TASK INSTRUCTIONS:
You are asked to copy the entire listing exactly, apart from its pictures.

INPUT RECORDS:
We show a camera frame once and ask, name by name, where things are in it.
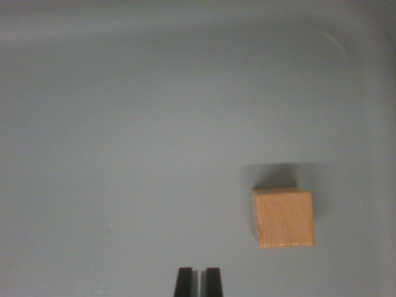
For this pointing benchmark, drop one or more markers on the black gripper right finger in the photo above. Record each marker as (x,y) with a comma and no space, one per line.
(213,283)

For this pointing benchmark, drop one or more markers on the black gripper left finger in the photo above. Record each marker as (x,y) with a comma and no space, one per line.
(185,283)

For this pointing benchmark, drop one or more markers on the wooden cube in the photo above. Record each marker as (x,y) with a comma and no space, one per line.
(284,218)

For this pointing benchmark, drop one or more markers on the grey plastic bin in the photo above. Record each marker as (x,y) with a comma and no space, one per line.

OUTPUT OF THE TASK:
We show a camera frame once and ask, name by name, where things are in it.
For this pointing benchmark, drop one or more markers on the black gripper right finger in the photo above. Record each marker as (x,y) with a comma and no space, one per line.
(213,283)

For this pointing benchmark, drop one or more markers on the black gripper left finger in the photo above. Record each marker as (x,y) with a comma and no space, one per line.
(185,283)

For this pointing benchmark, drop one or more markers on the wooden cube in the photo above. Record each marker as (x,y) with a comma and no space, one per line.
(284,218)

For this pointing benchmark, drop one or more markers on the grey plastic bin in the photo above. Record each marker as (x,y) with a comma and no space, one per line.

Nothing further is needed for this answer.